Valente: rispettare l’esito del voto

Il vicesindaco: le tasse sono del governo che l’Udc appoggia

LANCIANO. «Finalmente si inizia a far chiarezza. Una sola cosa chiediamo alla maggioranza: rispetto per i cittadini e per i risultati elettorali». Il vicesindaco, Pino Valente, accoglie così le dichiarazioni del sindaco, Mario Pupillo, che ha escluso cambiamenti nell’assetto della maggioranza attuale e derubricato i contatti con l’Udc come normali «confronti tra forze politiche di maggioranza ed opposizione».

«Come liste civiche “Progetto Lanciano” e “Rinnoviamo Lanciano”, determinanti per la vittoria del maggio 2011», ribadisce Valente, «prendiamo atto che questa “pazzia” estiva è stata definitivamente accantonata da tutta la maggioranza, sindaco in testa. Siamo stati e saremo sempre per il rispetto del responso elettorale qualunque esso sia», conclude l’esponente del polo civico che rispedisce le accuse all’Udc di aver avallato i pesanti aumenti delle tasse. «E’ il governo Monti da loro sostenuto ad aver reintrodotto la famigerata Imu e ad aver affamato comuni e cittadini», ribatte il vicesindaco, «costringendo i municipi di destra e sinistra ad agire loro malgrado sulla leva fiscale. La cosa veramente grave è che, quando i soldi c’erano, la maggioranza di cui l’Udc faceva parte non ha realizzato nulla di concreto per la città. La conseguenza è che alla crisi mondiale aggiungiamo decenni di immobilismo locale».

Voce isolata nel coro unanime dei “no” all’Udc è quella, invece, del consigliere Davide Caporale (Lanciano nel cuore): «Problemi di poltrone nella maggioranza non ce ne sono, è un gruppo coeso intorno alla figura del sindaco Pupillo, che dà un valore aggiunto alla coalizione. Questo non toglie che ci si possa confrontare con chi vuol dare contributi costruttivi per il bene della città. Il gruppo che rappresento non ha alcuna preclusione verso un’apertura all’Udc, se fatta nell’ottica del governare bene e rendere più solida la maggioranza».

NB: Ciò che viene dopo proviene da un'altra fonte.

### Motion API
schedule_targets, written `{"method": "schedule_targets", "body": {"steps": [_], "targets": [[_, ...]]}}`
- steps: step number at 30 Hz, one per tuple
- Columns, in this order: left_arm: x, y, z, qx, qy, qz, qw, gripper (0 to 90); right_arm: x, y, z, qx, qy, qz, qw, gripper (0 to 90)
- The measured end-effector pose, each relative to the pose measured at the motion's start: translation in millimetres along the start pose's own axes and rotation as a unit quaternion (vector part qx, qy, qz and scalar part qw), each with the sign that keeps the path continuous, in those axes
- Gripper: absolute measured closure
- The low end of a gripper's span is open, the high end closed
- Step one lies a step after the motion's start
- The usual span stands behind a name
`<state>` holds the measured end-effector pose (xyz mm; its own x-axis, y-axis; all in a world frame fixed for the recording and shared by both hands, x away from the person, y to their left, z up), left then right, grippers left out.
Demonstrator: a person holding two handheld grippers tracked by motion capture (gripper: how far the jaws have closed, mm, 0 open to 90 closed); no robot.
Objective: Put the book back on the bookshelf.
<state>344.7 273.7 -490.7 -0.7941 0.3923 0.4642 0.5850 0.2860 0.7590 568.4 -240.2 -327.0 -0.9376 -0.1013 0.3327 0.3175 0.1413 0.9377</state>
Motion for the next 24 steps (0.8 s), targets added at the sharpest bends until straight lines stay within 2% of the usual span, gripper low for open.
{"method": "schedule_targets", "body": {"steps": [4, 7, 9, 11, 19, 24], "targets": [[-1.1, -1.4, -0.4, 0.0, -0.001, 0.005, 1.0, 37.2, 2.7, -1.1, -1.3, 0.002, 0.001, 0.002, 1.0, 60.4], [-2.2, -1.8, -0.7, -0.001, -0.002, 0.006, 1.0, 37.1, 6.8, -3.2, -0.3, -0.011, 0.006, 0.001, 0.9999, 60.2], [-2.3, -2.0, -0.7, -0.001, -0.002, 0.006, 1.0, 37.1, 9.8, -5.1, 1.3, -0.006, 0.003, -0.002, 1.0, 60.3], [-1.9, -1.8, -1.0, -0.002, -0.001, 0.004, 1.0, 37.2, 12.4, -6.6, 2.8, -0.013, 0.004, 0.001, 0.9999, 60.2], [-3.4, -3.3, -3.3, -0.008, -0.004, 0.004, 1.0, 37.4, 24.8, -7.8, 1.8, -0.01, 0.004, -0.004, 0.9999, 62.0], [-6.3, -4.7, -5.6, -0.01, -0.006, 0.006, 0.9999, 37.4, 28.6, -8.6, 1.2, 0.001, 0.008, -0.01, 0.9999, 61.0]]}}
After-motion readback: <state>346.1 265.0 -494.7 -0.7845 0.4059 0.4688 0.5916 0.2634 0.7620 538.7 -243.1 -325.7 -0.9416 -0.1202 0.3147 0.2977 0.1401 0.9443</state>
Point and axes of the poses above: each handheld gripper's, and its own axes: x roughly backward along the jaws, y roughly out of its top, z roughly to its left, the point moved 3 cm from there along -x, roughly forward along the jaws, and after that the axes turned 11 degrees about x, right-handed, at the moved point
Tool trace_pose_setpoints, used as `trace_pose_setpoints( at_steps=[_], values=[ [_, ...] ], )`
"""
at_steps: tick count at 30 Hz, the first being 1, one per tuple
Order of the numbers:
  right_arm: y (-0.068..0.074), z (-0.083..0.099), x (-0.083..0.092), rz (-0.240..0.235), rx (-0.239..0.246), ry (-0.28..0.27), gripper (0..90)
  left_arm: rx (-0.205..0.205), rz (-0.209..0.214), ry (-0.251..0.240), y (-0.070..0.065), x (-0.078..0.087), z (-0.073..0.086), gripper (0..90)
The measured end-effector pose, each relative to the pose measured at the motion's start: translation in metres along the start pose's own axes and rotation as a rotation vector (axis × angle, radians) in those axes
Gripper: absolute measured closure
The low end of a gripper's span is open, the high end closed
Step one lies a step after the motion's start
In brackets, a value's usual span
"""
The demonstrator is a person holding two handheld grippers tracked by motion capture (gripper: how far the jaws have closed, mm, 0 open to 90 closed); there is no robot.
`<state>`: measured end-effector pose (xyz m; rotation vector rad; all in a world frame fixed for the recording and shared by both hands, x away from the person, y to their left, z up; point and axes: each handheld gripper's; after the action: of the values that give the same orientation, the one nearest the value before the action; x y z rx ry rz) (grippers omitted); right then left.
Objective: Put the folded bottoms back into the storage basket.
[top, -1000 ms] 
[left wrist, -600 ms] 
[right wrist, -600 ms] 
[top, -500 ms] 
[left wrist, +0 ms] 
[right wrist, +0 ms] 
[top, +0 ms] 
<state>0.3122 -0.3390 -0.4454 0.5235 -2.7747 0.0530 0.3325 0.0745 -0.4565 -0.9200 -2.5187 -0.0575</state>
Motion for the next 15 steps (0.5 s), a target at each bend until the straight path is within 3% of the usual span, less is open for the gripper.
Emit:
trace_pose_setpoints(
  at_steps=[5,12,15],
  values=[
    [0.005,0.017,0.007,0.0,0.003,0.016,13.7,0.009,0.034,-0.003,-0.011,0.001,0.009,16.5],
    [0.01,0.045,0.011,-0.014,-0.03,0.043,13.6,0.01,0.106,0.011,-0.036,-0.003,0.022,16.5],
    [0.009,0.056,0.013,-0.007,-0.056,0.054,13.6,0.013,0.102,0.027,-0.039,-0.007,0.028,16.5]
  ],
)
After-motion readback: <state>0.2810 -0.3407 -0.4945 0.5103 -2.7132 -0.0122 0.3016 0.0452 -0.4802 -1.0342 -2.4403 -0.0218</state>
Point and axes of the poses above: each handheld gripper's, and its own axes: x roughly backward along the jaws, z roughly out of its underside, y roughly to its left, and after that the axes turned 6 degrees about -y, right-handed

Contrario a qualsiasi ipotesi centrista è, invece, l’Idv che lo ribadisce battibeccando a distanza con il Pd. «Non accettiamo alcun richiamo da parte di chi intende portare avanti una coalizione basata su rapporti di sudditanza politica e ideologica», sostengono il capogruppo, Gabriele Di Bucchianico, il coordinatore cittadino, Michele Marino e il vice, Romeo Pasquarelli, «non c’è alcuna conflittualità, ma il confronto ampio di cui parla il Pd presuppone l’opportunità per ciascuno di esprimere le proprie posizioni. Il nostro senso di responsabilità e solidarietà va al di là dei moniti del Pd, lo abbiamo dimostrato in questo primo anno fuori e dentro il consiglio comunale, mantenendo continuamente un dialogo aperto con i cittadini che ci hanno dato fiducia. Il “partito promotore della coalizione”, invece di pensare a cambi di maggioranza per isolare voci critiche, si preoccupi piuttosto di sollecitare il proprio esecutivo e rendere concrete le promesse fatte in campagna elettorale». (s.so.)